Он был уверен, что надлежащим образом произнесенная молитва позволяет напрямую общаться с Иисусом Христом. Нужно только запастись терпением и взять в привычку регулярно молиться, и если у тебя есть первое и ты способен на второе, можешь общаться с Иисусом, в сущности, каждый день. Вот и его, Петра, хотя он и был всего лишь смиренным слугой Господа, опекал сам Иисус. Поэтому всякий раз, когда он начинал пить сверх меры в подозрительных тавернах, какой-то крестьянин, сутулый, бородатый и в простой одежде садился напротив него и мягко, но решительно отбирал у него стакан.
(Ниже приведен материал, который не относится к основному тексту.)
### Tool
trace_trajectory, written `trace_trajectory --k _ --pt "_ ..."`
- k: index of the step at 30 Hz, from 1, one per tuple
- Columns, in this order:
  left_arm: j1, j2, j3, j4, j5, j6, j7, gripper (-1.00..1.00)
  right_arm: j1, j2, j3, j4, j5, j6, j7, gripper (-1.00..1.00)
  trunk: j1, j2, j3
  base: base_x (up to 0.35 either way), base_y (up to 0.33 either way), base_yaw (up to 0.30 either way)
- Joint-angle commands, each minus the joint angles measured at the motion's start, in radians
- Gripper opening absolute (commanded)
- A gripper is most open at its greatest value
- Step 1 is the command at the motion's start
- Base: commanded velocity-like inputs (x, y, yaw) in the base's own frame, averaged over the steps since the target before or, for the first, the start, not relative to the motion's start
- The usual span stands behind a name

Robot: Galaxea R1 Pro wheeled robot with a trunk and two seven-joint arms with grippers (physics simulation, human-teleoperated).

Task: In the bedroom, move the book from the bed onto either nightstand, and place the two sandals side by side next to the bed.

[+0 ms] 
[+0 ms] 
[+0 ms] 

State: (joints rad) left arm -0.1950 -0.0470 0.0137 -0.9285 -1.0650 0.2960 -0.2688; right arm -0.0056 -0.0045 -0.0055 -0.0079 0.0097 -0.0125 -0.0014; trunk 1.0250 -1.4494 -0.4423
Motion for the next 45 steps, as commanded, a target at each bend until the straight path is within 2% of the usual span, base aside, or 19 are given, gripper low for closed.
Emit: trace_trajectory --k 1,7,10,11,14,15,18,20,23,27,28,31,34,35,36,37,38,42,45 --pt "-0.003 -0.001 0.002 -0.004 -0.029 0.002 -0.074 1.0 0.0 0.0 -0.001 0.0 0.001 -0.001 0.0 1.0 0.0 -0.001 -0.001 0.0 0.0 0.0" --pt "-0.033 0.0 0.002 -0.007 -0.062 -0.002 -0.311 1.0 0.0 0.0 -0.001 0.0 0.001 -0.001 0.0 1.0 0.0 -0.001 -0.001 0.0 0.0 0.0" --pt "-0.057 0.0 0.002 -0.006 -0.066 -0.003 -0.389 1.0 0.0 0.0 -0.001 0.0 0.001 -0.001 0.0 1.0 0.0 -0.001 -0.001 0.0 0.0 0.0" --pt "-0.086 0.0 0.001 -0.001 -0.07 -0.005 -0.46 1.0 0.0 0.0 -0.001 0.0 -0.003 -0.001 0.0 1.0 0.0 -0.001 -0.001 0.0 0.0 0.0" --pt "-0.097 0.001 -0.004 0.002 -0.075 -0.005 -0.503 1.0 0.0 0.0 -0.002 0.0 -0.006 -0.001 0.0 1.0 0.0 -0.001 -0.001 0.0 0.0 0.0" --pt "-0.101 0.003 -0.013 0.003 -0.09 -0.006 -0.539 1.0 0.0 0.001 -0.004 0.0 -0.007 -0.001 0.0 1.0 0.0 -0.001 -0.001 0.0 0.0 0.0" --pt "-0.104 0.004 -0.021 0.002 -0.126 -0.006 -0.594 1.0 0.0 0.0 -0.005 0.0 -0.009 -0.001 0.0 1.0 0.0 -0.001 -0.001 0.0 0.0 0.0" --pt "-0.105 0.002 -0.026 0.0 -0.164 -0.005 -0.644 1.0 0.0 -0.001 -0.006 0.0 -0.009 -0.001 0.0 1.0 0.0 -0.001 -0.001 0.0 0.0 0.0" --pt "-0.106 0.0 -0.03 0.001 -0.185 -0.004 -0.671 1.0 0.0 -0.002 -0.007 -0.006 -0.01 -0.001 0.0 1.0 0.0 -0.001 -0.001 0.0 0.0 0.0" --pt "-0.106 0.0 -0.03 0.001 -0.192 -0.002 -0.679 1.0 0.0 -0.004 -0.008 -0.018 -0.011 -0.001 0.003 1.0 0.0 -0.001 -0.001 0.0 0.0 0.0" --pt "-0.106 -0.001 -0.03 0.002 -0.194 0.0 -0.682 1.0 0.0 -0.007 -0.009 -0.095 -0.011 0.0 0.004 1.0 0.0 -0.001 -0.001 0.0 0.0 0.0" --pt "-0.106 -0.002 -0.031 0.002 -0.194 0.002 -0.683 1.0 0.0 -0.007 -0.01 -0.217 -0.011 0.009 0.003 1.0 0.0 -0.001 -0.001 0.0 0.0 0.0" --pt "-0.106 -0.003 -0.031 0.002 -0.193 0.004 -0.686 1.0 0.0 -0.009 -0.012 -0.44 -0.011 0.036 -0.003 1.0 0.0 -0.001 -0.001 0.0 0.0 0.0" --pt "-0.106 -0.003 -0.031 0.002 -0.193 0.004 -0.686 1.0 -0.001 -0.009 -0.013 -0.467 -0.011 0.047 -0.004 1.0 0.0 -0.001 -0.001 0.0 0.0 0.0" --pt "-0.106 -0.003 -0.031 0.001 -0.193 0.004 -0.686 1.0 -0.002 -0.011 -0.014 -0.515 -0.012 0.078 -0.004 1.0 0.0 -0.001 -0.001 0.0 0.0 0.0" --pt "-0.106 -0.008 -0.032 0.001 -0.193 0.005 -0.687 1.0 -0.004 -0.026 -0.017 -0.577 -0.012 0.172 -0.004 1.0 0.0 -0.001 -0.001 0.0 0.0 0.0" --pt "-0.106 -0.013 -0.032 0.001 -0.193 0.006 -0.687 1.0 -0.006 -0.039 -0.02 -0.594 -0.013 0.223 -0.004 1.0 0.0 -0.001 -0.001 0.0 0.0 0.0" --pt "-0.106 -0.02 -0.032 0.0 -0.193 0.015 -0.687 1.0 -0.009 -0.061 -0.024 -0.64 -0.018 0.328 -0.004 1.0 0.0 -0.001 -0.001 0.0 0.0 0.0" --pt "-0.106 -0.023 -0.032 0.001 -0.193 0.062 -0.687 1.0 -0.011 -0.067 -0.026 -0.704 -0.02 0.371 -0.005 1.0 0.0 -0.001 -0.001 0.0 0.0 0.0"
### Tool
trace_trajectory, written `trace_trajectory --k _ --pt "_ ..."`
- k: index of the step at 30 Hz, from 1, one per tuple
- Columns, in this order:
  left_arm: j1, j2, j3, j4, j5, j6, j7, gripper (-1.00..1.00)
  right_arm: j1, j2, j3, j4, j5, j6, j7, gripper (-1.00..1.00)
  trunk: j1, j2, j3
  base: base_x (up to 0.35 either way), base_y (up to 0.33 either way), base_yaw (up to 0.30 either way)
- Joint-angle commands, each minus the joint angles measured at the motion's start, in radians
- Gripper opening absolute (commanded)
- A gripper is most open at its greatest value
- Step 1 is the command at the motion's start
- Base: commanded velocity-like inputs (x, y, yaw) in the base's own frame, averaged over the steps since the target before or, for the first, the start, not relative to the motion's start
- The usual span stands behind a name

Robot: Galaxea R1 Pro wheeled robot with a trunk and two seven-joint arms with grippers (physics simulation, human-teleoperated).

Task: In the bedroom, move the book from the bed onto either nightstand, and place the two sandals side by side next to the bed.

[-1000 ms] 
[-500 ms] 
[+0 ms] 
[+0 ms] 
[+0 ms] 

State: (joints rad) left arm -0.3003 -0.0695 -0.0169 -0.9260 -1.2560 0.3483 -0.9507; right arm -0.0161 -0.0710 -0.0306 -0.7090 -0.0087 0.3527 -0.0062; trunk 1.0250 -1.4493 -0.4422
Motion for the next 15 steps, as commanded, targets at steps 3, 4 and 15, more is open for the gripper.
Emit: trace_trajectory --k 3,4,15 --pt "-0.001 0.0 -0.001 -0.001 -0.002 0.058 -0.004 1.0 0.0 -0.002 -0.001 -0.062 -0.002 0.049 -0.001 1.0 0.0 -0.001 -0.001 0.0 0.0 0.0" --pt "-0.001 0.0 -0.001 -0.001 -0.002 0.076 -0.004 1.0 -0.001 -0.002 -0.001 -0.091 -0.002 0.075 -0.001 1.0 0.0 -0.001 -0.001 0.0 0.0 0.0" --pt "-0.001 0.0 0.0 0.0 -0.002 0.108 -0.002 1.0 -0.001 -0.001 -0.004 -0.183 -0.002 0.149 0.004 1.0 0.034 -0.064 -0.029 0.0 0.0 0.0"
«Кто этот крестьянин?» — спросил он как-то раз у своих собутыльников. Те только расхохотались в ответ: они не видели никакого крестьянина. Но Петр знал, и сердце его служило тому порукой, что к нему являлся Иисус собственной персоной. Впрочем, совсем пить он не бросил, но стал пить меньше, ибо, по его словам, порицания заслуживают только излишества.

Он обещал мне, если я стану молиться так, как он мне скажет, и с должным рвением, у меня скоро начнутся видения. Я наивно попросил его назвать точную дату, и он не моргнув глазом ответил: «Примерно через месяц. — И добавил: — При условии, что ты прекратишь молоть чепуху».